#### Task prompt
From the line containing "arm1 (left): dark" to the line containing "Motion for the" in the records below, set down every line exactly as it stands, both ends included, and skip the pictures.

#### Records for the exercise
# # # # #

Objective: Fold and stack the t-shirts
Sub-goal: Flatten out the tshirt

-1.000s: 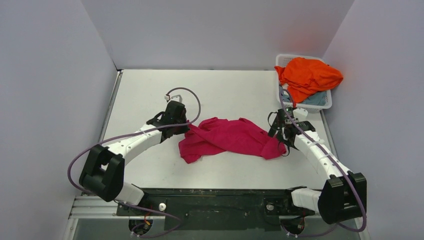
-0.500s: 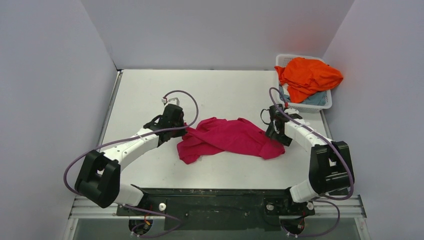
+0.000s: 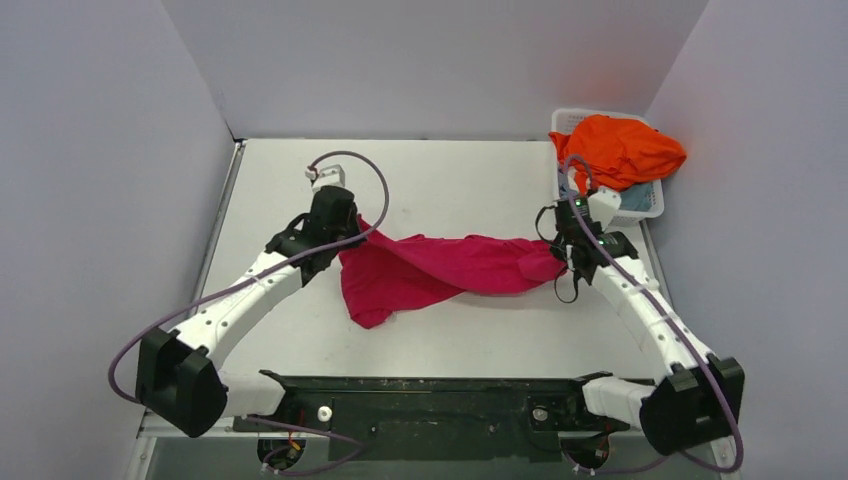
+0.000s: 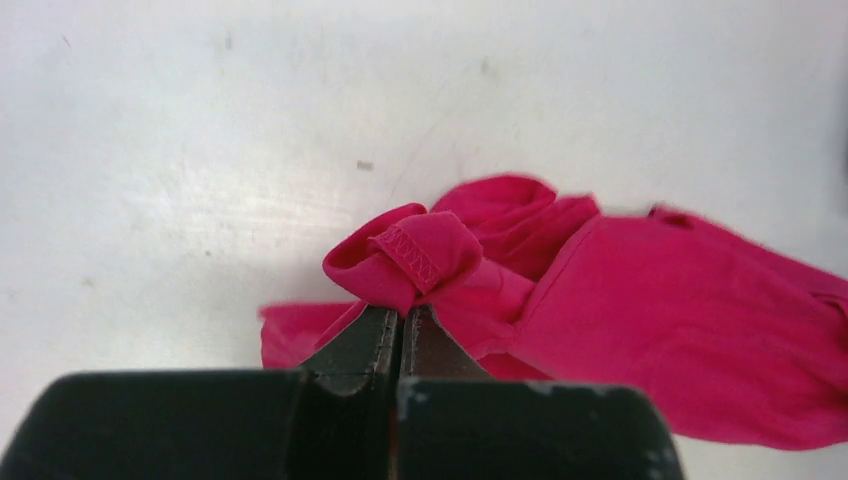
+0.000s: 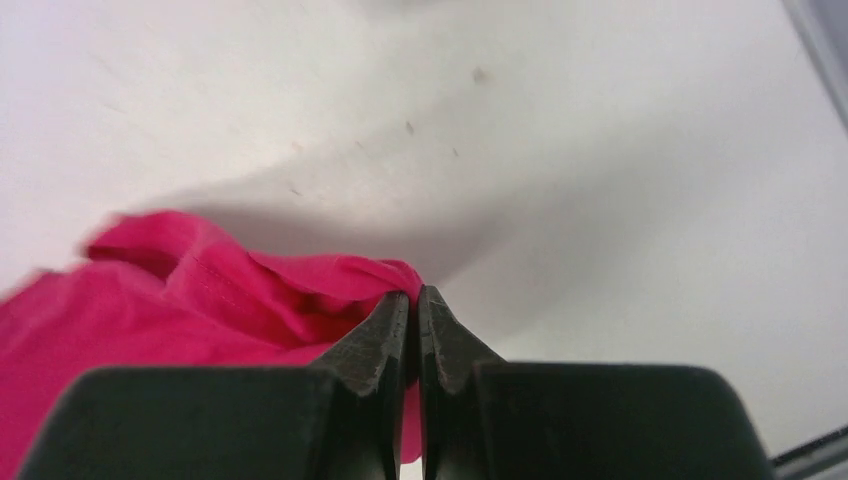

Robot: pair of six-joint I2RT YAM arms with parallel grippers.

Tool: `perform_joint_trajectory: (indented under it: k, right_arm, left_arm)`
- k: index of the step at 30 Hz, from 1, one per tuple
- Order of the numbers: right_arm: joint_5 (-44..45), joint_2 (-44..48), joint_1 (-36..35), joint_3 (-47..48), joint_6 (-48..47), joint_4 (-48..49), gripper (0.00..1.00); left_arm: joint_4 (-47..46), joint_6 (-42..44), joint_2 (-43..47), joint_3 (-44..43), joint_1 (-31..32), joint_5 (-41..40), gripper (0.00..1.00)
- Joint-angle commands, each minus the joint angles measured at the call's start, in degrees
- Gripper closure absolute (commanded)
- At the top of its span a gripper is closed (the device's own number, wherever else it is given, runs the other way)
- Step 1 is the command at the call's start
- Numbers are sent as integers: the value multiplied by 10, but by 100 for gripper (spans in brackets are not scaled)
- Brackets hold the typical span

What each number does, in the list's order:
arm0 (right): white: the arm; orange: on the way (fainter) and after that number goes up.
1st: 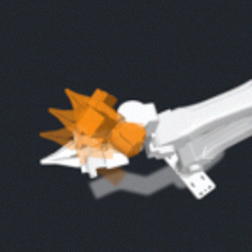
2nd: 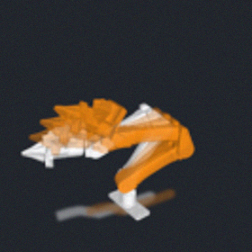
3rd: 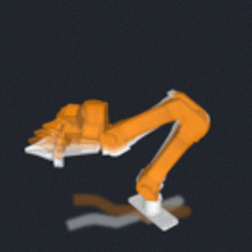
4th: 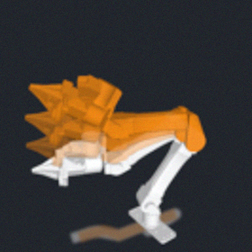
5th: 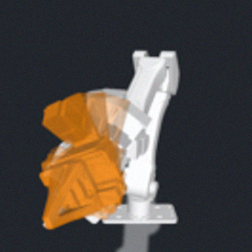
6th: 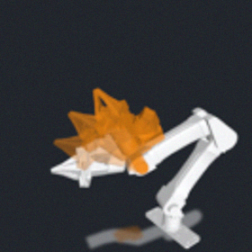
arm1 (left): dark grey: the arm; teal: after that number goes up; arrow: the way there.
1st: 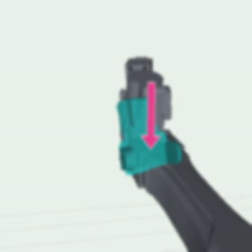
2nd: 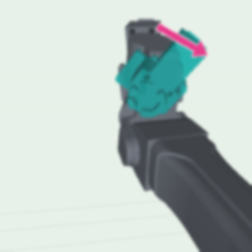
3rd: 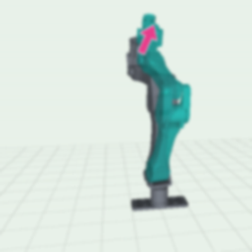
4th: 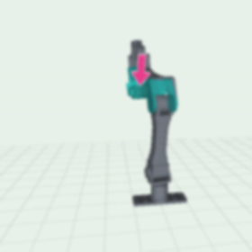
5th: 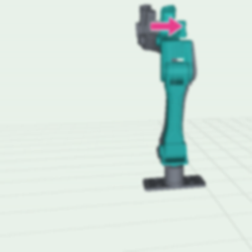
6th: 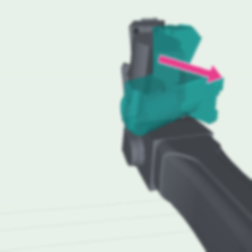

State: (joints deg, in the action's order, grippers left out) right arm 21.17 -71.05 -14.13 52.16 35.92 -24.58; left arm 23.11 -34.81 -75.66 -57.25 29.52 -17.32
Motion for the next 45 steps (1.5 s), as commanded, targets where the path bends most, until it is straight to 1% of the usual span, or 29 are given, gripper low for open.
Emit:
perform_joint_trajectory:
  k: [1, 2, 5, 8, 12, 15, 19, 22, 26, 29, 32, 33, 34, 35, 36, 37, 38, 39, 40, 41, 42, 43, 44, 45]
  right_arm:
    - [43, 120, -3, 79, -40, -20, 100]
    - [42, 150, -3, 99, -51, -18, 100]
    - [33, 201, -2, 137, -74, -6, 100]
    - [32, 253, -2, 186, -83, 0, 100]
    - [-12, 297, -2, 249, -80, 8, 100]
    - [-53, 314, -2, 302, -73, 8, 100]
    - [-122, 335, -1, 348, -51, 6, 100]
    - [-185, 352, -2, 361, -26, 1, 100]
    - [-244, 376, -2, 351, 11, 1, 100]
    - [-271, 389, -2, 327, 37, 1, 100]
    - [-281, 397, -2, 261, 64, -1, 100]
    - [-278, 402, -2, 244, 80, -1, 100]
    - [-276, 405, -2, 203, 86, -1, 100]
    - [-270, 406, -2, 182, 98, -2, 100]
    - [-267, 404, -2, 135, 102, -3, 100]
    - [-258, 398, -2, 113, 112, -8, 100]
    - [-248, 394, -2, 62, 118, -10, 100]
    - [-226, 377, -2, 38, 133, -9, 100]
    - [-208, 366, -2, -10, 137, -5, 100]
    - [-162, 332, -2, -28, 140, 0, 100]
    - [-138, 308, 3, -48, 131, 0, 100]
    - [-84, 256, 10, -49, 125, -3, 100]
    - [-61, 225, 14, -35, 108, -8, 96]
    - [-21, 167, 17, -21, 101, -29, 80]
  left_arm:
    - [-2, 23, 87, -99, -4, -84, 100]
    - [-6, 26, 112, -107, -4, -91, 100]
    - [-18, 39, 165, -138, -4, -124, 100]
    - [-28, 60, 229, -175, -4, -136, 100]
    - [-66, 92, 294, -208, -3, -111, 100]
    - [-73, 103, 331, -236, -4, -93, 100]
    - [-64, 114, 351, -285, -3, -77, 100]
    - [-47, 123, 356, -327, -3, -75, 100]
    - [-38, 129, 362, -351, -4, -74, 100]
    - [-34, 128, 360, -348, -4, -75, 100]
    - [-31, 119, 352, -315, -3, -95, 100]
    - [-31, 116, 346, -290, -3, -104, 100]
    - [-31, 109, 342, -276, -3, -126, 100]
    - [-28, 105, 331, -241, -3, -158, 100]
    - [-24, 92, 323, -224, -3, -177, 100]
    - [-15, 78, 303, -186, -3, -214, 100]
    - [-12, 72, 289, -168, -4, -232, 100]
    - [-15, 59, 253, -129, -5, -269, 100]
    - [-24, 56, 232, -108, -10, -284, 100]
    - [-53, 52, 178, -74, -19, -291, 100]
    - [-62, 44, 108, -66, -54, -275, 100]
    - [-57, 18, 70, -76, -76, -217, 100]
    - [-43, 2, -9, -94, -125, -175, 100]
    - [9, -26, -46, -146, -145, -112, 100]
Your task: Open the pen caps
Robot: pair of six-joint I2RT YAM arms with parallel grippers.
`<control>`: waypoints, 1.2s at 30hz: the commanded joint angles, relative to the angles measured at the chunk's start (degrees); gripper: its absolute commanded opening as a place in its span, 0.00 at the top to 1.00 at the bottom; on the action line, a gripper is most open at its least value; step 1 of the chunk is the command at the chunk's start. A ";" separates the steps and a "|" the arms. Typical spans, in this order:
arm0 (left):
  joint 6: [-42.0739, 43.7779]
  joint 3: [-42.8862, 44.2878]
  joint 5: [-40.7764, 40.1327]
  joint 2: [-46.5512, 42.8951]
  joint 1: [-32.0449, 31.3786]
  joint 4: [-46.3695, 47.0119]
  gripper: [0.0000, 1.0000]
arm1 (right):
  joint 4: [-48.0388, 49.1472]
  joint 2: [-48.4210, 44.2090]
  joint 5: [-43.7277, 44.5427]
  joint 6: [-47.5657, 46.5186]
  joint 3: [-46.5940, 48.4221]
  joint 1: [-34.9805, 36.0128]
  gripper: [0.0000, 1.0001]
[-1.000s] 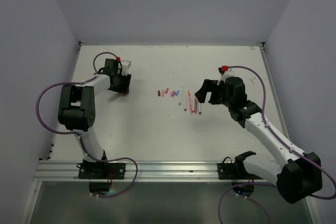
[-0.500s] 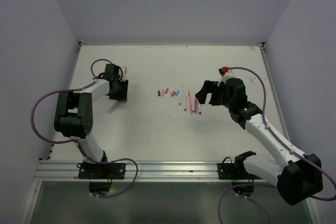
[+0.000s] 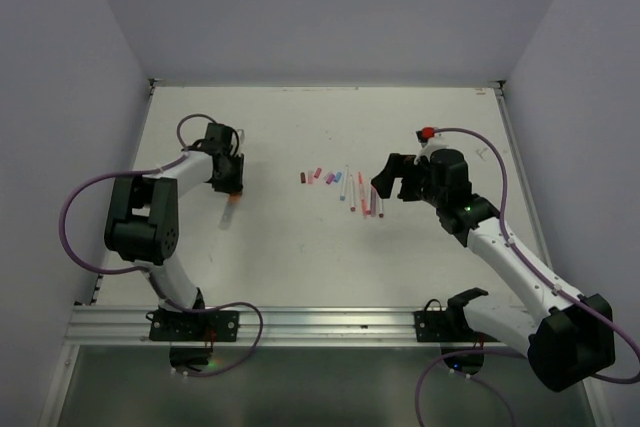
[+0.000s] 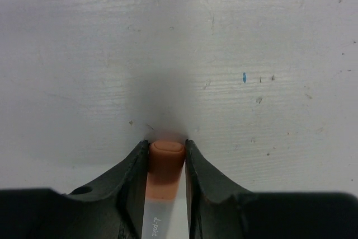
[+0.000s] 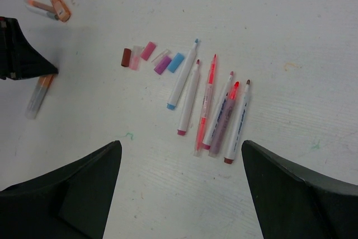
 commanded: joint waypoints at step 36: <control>-48.60 -9.93 -0.19 -24.76 -13.50 16.25 1.00 | 31.28 34.46 -2.35 10.88 12.44 26.14 0.25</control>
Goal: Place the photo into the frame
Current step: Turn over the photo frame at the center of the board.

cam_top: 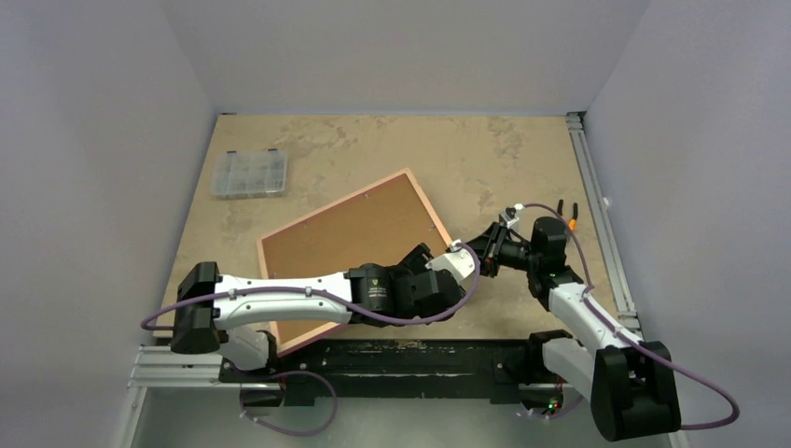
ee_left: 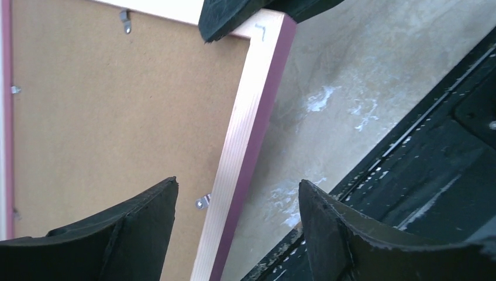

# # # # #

#### Response area
arm1 (left): dark grey: the arm; teal: after that number goes up; arrow: the way there.
1st: 
2nd: 
3rd: 
4th: 
5th: 
6th: 

State: (joints deg, in the action's order, grippers left out) right arm 21.17 -71.05 -14.13 52.16 35.92 -24.58; left arm 23.11 -34.81 -75.66 -57.25 29.52 -17.32
Motion for the next 45 steps (1.5 s), as commanded, targets where the path bends most, until it is straight to 1% of the usual span, or 29 are given, gripper low for open.

The output for this exercise is now complete.